Возьмите любое слово или оборот, и вы почти наверняка увидите «мертвую» метафору — такую, что уже прочно вошла в язык. Однако, как ни странно, заблуждение Аристотеля по-прежнему живо в сознании большинства. Мы склонны считать, что язык — едва ли не полный каталог реальности, а все, что нельзя назвать — несущественно. В современной лингвистике есть школа, которая кардинальным образом переворачивает отношения языка и реальности. Согласно этой теории мы сами, посредством языка, создаем категории или даже объекты нашего опыта.[500]

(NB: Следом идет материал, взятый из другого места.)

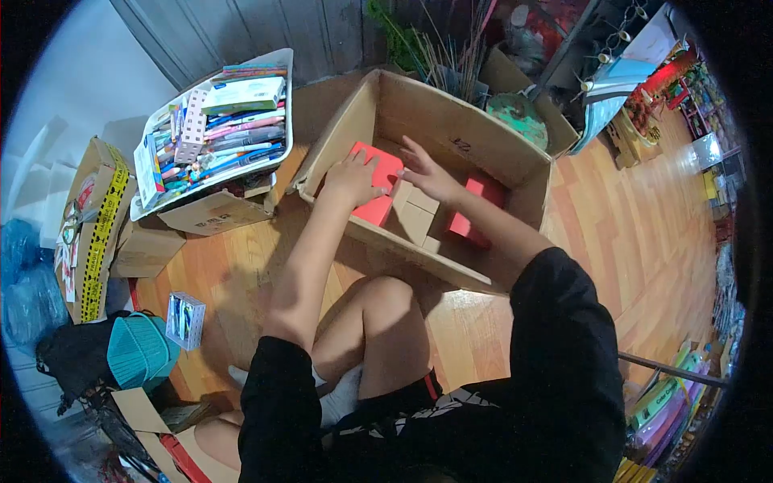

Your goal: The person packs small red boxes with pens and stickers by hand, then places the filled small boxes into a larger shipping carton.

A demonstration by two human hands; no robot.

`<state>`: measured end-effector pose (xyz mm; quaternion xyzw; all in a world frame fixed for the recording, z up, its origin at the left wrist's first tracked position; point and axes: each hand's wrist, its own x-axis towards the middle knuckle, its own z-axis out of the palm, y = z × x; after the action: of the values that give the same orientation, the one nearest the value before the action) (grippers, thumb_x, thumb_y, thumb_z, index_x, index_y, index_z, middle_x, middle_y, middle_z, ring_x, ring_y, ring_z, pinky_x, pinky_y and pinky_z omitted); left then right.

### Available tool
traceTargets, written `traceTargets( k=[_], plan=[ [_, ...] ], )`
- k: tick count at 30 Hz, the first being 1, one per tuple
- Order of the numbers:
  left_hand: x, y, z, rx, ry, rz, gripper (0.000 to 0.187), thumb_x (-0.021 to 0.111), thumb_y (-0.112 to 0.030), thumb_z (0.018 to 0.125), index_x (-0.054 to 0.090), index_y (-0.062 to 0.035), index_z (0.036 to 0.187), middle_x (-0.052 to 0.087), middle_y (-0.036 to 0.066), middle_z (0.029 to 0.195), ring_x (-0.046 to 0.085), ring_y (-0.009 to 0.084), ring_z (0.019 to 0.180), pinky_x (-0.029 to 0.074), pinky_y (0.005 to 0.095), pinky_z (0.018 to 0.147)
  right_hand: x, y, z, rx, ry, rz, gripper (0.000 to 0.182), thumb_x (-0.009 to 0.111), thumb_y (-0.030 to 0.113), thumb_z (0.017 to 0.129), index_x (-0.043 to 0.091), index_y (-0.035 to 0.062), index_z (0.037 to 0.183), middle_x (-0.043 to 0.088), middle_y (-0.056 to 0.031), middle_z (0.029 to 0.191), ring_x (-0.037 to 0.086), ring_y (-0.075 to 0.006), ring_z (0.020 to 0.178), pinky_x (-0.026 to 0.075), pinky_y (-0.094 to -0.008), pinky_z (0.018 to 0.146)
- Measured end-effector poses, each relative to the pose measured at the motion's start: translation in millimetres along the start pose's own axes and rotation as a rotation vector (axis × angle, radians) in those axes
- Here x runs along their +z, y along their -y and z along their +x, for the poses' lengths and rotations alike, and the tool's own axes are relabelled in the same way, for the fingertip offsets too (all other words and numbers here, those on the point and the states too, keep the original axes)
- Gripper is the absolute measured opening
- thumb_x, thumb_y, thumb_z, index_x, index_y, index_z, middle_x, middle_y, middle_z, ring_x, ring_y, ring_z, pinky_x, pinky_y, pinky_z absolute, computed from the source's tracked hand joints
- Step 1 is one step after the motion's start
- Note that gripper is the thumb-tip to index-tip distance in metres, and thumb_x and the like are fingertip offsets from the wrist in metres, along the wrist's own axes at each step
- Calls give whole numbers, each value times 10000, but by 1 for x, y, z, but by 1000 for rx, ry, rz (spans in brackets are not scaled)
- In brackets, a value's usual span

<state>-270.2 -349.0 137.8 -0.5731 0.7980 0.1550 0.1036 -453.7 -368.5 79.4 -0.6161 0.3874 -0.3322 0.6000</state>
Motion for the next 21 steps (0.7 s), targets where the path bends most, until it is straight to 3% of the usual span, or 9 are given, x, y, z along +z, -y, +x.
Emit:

Другими словами, природа не знает «естественных классов» в аристотелевском смысле; они возникают из лингвистических категорий. Скажем, мы различаем вещи и процессы, поскольку в языке есть глаголы и существительные. С этой точки зрения, метафора — не перенос смысла, а переустройство мира. Аристотелевский пример означал бы, что мы вправе назвать чашу щитом, а щит — чашей, как ребенок, играя, превращает одно в другое. Даже в другом аристотелевском примере, «Ахиллес — лев», мы просто распространяем категорию «львы» на смелых людей (и при этом, возможно, исключаем трусливых кошачьих), а когда говорим о «светских львах», растягиваем ее вновь, но уже иным образом. Если б это было так, понятие «метафора» утратило бы всякий смысл, ведь не существовало бы некоего привилегированного буквального языка. Против таких крайностей есть что возразить, просто потому что язык — общественное установление, и он развивается по мере надобности. Язык — это орудие, вот почему во всех языках существуют определенные полезные категории. Например, очень вероятно, что любому сообществу нужно было как-то обозначить своего «главу». Иное дело — менее существенные категории; здесь-то и оказывается, что слова, бытующие в одном языке, не имеют параллелей в другом. Вот где почти зримо можно наблюдать разницу между «буквальным» и «метафорическим». В английском категорию «head» (голова) можно распространить на «head of state» (глава государства), «head of a ship» (топ мачты) или «head of a river» (исток реки). В немецком у первого есть точный эквивалент, второе будет понятно, хоть и не идеоматично, а насчет третьего немец задумается, где у реки голова — в истоках или в устье.Разумеется, иногда категория, созданная одним языком, оказывается такой полезной, что ее подхватывают другие, иногда заимствуя само слово, иногда его перевод, и потом мы уже не можем представить, как без него обходились.
Там, где метафора еще чувствуется, она, можно сказать, выражает временную или приблизительную категорию. Именно потому, что наш мир относительно стабилизирован языком, свежая метафора производит эффект вспышки. Порою нам кажется, что она, разорвав завесу обыденной речи, по-новому озарила мир, позволила иначе взглянуть на его устройство. Нечто похожее, вероятно, лежит в основе прозрений, о которых писали собиратели импрес. Как ни богата наша речь на имена предметов и свойств, для описания процессов и отношений слов, как правило, не хватает. Мы все знаем, что нарисовать взаимоотношения схематически проще, чем описать их словесно. Из-за линейности языка нам трудно удержать в голове описания вроде «жена племянника моего тестя», и сообразить, что это будет — «жена двоюродного брата моей жены», но на схемке все будет понятно с первого взгляда.
Может быть, это одна из психологических причин, по которой «увидеть» интуитивно приравнивается к «понять». Даже «ухватить» имеет немного другой смысл. Цицерон знал о действенности зримого словесного образа, когда писал:
Каждая метафора, если она хороша, напрямую взывает к чувством, особливо же к зрению, которое из них самое сильное; ибо если прочие чувства дают такие метафоры, как «аромат хороших манер», «мягкость характера», «рев моря» и «сладость речи», метафоры, основанные на зрении, куда более ярки, они словно ставят перед мысленным взором то, что мы не можем различить и увидеть.[501]
Соедините эту яркость с понятностью схемы, и вы поймете, почему эмблема казалась способом уйти от ограниченности дискурсивной речи.